**PROBLEM DETAILS**
Would you return the full listing exactly, with nothing altered?

**AVAILABLE DATA**
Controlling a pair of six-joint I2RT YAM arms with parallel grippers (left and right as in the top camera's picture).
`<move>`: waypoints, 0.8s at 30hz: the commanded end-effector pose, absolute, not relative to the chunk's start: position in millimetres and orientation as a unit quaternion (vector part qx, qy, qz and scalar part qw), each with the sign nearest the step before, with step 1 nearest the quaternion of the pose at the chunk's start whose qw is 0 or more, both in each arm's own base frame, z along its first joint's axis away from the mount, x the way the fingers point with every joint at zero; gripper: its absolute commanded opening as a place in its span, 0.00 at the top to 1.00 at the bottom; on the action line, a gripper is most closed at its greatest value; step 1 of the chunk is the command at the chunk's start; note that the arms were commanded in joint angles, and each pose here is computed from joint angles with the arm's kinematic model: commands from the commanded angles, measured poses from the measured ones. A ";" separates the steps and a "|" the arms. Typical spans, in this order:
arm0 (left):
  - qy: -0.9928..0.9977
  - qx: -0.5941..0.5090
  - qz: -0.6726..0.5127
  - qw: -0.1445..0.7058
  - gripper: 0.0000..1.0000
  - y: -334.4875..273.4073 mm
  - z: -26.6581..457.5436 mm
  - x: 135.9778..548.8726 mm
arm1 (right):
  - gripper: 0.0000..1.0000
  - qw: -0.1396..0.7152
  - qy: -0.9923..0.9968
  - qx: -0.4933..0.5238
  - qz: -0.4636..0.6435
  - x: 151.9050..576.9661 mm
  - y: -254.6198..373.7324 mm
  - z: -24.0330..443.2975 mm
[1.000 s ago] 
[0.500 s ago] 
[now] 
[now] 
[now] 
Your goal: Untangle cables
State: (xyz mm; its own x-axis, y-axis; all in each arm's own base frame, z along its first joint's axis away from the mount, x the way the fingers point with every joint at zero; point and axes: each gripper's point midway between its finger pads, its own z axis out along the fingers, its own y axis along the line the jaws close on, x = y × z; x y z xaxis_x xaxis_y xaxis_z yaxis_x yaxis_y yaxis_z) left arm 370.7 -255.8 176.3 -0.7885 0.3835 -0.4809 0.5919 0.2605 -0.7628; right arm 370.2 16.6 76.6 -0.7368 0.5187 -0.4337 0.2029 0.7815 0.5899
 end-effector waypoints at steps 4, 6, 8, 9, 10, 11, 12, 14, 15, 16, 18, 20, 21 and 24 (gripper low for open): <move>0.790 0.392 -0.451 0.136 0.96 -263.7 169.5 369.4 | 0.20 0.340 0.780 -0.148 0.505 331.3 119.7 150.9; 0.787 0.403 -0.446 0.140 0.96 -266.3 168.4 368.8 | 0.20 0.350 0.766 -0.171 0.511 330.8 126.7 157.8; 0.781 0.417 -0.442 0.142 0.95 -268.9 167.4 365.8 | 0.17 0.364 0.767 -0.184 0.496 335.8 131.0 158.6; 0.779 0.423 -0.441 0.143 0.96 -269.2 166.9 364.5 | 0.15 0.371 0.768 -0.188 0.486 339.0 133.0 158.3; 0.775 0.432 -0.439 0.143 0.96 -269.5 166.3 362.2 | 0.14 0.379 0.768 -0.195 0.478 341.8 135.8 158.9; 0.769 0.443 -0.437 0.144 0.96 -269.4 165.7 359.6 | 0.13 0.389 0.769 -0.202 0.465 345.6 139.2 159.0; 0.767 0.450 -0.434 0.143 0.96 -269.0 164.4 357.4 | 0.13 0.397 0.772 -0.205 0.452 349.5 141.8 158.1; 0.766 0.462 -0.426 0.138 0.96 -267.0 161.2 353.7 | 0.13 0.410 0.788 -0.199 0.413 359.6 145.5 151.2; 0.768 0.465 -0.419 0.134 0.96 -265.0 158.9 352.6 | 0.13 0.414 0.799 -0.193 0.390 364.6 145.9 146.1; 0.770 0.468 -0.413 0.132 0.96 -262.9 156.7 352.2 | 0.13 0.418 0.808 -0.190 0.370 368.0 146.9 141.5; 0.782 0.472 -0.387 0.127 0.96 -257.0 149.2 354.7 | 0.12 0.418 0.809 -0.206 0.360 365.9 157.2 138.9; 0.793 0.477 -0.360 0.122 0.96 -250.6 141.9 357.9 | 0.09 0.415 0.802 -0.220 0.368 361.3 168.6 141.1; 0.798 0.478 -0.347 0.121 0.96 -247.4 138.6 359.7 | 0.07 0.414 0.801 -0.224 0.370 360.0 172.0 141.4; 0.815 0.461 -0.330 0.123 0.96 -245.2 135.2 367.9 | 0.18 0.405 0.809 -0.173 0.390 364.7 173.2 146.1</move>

**WRITTEN SOLUTION**
Controlling a pair of six-joint I2RT YAM arms with parallel grippers (left and right as in the top camera's picture).
`<move>`: waypoints, 0.8s at 30hz: the commanded end-effector pose, absolute, not relative to the chunk's start: position in millimetres and orientation as a unit quaternion (vector part qx, qy, qz and scalar part qw), each with the sign nearest the step before, with step 1 nearest the quaternion of the pose at the chunk's start whose qw is 0 or more, both in each arm's own base frame, z along its first joint's axis away from the mount, x the way the fingers point with every joint at zero; gripper: its absolute commanded opening as a place in its span, 0.00 at the top to 1.00 at the bottom; on the action line, a gripper is most closed at its greatest value; step 1 of the chunk is the command at the chunk's start; note that the arms were commanded in joint angles, and each pose here is computed from joint angles with the arm's kinematic model: commands from the commanded angles, measured poses from the measured ones. A ";" separates the steps and a "|" the arms. Typical spans, in this order:
arm0 (left):
  - qy: -0.9928..0.9977
  - qx: -0.5941..0.5090
  - qz: -0.6726..0.5127
  - qw: -0.1445..0.7058
  - gripper: 0.0000..1.0000
  - y: -334.4875..273.4073 mm
  - z: -26.6581..457.5436 mm
  - x: 135.9778..548.8726 mm
arm1 (right):
  - gripper: 0.0000..1.0000
  - qw: -0.1396..0.7152
  - qy: -0.9923..0.9968
  - qx: -0.4933..0.5238
  - qz: -0.4636..0.6435
  - x: 151.9050..576.9661 mm
  - y: -254.6198..373.7324 mm
  - z: -24.0330..443.2975 mm
[1.000 s ago] 
[0.500 s ago] 
[now] 
[now] 
[now] 
Your goal: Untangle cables
State: (xyz mm; its own x-axis, y-axis; all in each arm's own base frame, z along its first joint's axis away from the mount, x the way the fingers point with every joint at zero; point and axes: each gripper's point midway between its finger pads, its own z axis out along the fingers, its own y axis along the line the jaws close on, x = y × z; x y z xaxis_x xaxis_y xaxis_z yaxis_x yaxis_y yaxis_z) left arm 370.7 -255.8 176.3 -0.7885 0.3835 -0.4809 0.5919 0.2605 -0.7628; right arm 370.2 16.6 76.6 -0.7368 0.5187 -0.4337 0.2029 0.7815 0.5899
 end-effector waypoints at steps 4, 6, 8, 9, 10, 11, 12, 14, 15, 16, 18, 20, 21 and 24 (gripper low for open): <move>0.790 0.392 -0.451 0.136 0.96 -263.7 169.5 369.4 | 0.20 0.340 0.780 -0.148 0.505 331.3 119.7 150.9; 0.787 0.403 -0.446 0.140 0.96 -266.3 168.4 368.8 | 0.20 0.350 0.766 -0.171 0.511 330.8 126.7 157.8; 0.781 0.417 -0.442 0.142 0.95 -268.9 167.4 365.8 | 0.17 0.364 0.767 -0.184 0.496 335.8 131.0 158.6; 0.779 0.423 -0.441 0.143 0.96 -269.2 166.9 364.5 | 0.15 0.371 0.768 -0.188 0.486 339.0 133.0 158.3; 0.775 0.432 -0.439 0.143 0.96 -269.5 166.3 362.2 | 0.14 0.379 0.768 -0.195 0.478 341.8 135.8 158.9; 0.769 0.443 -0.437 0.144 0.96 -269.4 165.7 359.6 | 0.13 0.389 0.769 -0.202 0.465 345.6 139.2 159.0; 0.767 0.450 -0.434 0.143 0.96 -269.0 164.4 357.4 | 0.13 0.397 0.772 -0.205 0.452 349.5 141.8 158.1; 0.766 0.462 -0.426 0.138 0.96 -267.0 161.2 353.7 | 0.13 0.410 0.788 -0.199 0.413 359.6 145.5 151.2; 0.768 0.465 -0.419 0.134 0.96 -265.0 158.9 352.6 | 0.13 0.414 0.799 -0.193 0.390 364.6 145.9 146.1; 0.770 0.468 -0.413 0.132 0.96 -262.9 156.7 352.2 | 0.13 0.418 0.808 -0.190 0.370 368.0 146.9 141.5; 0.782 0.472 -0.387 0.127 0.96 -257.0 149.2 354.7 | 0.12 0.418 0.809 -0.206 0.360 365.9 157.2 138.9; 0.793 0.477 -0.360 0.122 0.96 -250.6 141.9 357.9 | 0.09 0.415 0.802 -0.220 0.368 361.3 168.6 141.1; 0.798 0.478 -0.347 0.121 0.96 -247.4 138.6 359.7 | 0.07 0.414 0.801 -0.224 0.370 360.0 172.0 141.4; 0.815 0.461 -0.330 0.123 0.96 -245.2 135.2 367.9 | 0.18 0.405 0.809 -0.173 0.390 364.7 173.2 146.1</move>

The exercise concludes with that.